*** Block opens ***

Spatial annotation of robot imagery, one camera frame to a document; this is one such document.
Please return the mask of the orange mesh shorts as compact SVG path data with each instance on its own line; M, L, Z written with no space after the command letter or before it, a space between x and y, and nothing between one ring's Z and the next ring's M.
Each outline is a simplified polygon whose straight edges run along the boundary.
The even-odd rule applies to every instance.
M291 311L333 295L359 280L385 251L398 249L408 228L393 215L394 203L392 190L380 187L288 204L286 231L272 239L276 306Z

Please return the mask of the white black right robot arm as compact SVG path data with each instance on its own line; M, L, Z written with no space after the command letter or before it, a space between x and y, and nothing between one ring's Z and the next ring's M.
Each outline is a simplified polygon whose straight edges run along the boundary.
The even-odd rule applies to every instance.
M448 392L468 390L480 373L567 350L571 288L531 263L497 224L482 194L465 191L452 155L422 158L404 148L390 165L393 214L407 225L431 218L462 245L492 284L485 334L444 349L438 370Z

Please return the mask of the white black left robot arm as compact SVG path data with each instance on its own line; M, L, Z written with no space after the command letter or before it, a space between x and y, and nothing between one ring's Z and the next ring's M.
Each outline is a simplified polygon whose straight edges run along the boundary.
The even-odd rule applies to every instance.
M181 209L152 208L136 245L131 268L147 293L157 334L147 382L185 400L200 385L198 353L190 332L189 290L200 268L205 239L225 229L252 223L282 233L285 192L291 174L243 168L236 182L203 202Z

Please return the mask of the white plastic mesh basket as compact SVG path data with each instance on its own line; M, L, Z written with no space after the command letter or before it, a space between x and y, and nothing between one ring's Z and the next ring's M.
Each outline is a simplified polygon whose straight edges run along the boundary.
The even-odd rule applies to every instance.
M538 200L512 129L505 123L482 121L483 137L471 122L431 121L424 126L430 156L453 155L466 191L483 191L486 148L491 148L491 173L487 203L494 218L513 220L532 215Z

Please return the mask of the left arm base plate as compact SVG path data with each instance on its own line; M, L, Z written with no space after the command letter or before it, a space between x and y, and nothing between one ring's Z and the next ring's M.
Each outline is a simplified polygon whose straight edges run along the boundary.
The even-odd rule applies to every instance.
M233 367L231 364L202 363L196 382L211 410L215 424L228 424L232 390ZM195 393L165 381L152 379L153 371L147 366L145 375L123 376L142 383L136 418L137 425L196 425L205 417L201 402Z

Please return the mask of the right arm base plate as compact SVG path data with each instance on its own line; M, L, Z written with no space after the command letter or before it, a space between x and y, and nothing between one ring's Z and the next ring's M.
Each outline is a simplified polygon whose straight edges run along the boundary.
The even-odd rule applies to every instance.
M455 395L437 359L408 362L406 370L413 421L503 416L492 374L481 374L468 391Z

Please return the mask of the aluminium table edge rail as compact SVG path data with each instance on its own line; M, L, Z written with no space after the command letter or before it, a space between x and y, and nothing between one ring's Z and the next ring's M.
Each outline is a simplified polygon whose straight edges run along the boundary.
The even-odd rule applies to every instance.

*** Block closes ***

### TASK BRIEF
Out of the preceding entries, pull every line containing the string "black".

### TASK ANSWER
Please return the mask of the white black right robot arm as compact SVG path data with each instance on its own line; M, L, Z written with no space after the command letter or before it, a space between x and y, and nothing between one ring's Z and the next ring's M.
Please return the mask of the white black left robot arm as compact SVG path data with each instance on its own line; M, L, Z written with no space after the command letter or before it, a space between x and y, and nothing between one ring's Z and the next ring's M.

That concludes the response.